As soon as the xMatters Client Assistance team was alerted, they notified the Operations team, initiated the internal Major Incident Management process, and posted a bulletin to the xMatters status page. The incident response teams began simultaneously investigating the underlying cause and working to restore service for clients. The investigation quickly identified an issue with the service responsible for determining where to deliver notifications. Despite the high-availability, redundant configuration of the service, the notification queues had increased to levels that were causing significant delays in notification delivery. During initial efforts to remediate the issue, the incident team attempted to rebalance the service's components to allow notification queues to be processed normally. After multiple attempts resulted in only marginal improvements, the teams initiated the automated process to begin promoting clients to an alternate data center within North America. During this process, some clients may have experienced a brief disruption in their ability to access the web user interface or to inject an event.
While the promotion process was underway, the investigation discovered a service configuration that required an unexpected amount of resources during peak periods of load. To mitigate the issue as quickly as possible, the incident team reallocated additional resources to the notification service components. As the service began to clear the queued notifications, the team suspended any further client promotions to the alternate data center. The xMatters teams continued to monitor the queues closely until they could confirm that the system was again delivering notifications without delay and that all services had been restored.
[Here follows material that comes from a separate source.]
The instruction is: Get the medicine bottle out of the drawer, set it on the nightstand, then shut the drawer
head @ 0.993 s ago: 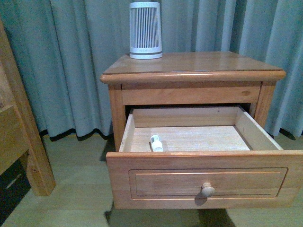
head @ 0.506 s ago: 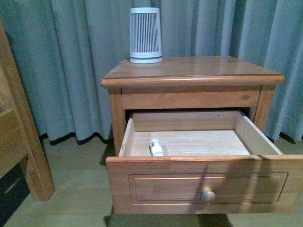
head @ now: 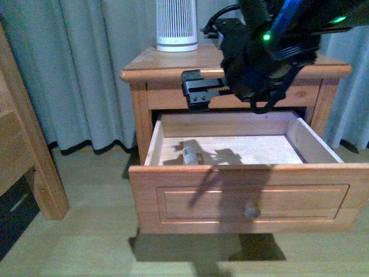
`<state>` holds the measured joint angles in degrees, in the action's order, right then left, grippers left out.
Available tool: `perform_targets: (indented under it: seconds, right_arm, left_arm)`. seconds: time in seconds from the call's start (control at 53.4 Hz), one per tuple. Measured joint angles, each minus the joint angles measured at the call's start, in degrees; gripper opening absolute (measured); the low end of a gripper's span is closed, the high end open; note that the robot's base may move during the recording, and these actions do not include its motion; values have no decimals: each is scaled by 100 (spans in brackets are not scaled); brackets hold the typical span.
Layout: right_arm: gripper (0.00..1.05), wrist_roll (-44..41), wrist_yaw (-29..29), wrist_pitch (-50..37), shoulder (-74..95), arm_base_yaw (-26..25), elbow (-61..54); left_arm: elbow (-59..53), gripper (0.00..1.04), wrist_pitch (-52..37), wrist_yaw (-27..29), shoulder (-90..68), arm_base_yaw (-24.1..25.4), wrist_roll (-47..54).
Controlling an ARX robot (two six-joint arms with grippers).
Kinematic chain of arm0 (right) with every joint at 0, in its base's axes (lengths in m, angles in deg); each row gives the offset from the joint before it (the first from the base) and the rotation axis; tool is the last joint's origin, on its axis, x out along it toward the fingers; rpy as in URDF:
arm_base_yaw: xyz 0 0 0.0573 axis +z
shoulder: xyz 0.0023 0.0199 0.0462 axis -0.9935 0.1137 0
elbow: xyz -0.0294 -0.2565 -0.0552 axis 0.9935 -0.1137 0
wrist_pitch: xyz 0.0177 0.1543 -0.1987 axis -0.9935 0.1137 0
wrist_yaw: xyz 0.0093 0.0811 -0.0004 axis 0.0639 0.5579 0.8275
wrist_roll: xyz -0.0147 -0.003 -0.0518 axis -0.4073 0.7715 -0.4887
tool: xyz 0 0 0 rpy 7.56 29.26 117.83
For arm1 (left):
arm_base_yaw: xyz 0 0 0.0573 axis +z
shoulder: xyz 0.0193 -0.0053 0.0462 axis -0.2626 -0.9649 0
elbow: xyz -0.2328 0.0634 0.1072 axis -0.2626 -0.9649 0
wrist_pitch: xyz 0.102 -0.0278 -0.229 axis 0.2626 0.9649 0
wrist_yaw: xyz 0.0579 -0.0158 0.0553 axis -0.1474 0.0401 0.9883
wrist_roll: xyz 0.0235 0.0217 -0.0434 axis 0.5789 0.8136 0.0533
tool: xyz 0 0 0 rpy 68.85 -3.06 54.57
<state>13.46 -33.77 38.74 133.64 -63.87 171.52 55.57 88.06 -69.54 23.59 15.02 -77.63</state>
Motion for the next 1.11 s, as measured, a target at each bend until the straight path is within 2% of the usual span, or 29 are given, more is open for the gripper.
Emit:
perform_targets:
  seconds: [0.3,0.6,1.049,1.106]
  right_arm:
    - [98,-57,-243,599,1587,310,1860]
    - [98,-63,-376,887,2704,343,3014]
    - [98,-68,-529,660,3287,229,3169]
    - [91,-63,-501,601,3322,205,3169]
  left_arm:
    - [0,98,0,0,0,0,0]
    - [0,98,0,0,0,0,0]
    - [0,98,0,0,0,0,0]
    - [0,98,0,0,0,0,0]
What are we doing to prevent it from happening again?
To prevent this issue from happening again in the future, xMatters will perform the following actions:
Ensure all resolution service components have necessary available resources. (Completed throughout North America data centers.)
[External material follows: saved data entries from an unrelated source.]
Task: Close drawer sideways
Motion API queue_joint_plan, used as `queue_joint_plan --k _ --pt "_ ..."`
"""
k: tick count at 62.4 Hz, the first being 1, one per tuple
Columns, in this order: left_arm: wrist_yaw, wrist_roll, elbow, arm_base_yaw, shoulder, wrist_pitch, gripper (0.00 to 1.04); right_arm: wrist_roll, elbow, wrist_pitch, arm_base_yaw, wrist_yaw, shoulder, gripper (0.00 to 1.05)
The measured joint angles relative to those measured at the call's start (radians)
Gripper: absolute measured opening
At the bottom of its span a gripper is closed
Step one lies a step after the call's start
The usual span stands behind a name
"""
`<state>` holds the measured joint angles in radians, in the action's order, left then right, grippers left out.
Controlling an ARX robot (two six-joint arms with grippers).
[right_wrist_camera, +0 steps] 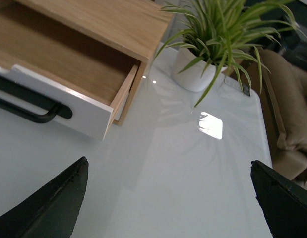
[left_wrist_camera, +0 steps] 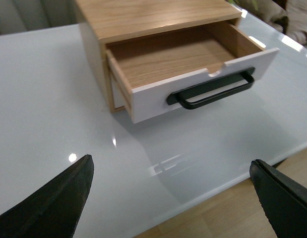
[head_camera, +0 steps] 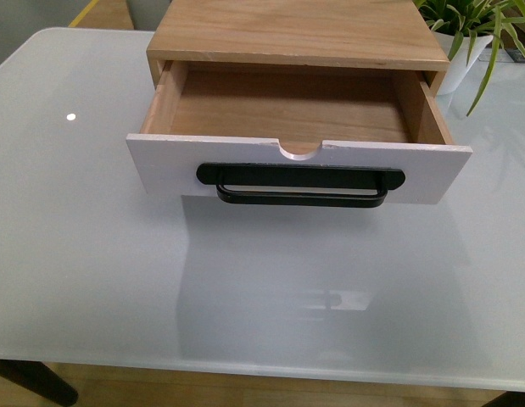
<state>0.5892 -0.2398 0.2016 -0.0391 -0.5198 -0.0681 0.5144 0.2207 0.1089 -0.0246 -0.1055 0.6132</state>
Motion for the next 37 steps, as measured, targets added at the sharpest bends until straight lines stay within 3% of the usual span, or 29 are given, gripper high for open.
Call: queue_joint_plan --k 8,21,37 --pt "0.019 -0.142 0.028 0.064 -0.229 0.174 0.96 0.175 0.037 0.075 -0.027 -0.049 0.215 0.96" --pt "0.051 -0.322 0.078 0.154 -0.513 0.335 0.96 0.398 0.089 0.163 -0.07 -0.09 0.471 0.96" --pt "0.126 -0.659 0.122 0.233 -0.741 0.327 0.96 0.632 0.175 0.196 -0.153 -0.121 0.724 0.96"
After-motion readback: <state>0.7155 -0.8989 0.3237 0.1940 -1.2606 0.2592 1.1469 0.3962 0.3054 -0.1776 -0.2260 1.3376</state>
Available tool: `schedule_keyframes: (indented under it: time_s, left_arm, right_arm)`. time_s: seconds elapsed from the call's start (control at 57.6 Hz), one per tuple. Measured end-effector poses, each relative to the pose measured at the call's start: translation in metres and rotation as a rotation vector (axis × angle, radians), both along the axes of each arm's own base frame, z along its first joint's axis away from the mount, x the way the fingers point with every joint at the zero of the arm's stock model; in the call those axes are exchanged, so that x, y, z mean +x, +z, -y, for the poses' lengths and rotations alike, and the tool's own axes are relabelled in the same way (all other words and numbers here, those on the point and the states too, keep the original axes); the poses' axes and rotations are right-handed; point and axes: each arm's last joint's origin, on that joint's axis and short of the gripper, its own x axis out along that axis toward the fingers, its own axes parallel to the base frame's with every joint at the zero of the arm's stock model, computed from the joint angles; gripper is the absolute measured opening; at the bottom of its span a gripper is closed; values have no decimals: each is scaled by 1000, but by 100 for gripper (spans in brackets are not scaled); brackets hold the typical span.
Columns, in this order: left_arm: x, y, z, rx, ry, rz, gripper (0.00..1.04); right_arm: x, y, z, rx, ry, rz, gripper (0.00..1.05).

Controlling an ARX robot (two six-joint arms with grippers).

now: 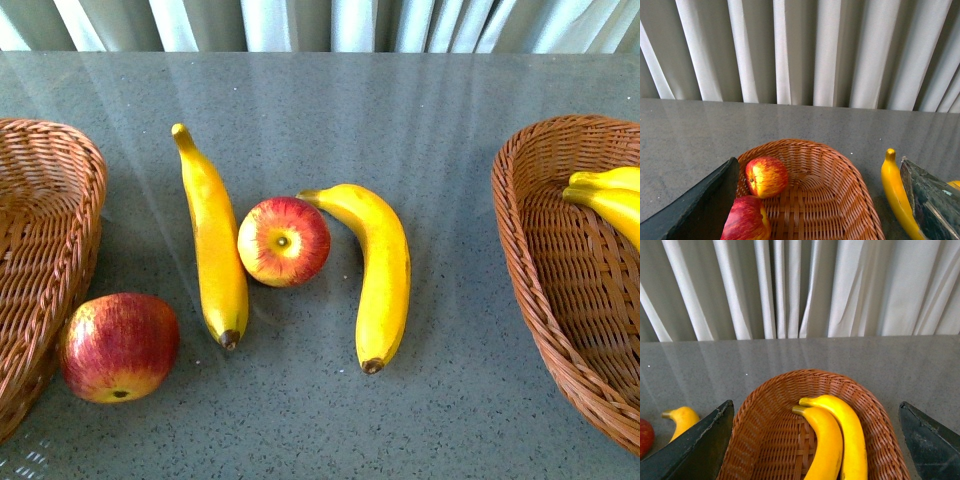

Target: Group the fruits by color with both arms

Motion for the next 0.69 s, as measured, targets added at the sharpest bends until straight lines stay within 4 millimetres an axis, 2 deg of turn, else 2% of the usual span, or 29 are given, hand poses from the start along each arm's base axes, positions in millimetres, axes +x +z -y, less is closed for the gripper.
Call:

Review and revise potential component changes to improve resiliency under different situations. (Engineering work is currently in progress - tentatively scheduled to deploy mid-August 2017.)
Increase monitoring thresholds to identify any latency with notification delivery earlier in the process. (Complete.)
Review service metrics used to predict thresholds and usage limits. (Ongoing)
xMatters strives to provide high availability to our clients and we recognize that reliability of services is of utmost importance to our customers and their businesses. xMatters is committed to improving our resiliency and investing in the tools and processes required to prevent and minimize service disruptions.
2017-07-18 12:00 - xMatters Client Assistance begins receiving alerts from the monitoring tools; clients report delays in their notifications.
2017-07-18 12:18 - xMatters Operations identifies an issue with a component responsible for delivery notifications.
2017-07-18 12:19 - Internal Major incident process is initiated.
2017-07-18 12:23 - Support bulletin is posted: http://status.xmatters.com/incidents/cqjzcm4m47zj
2017-07-18 13:20 - Rebalancing service components; marginal improvements to notification delivery.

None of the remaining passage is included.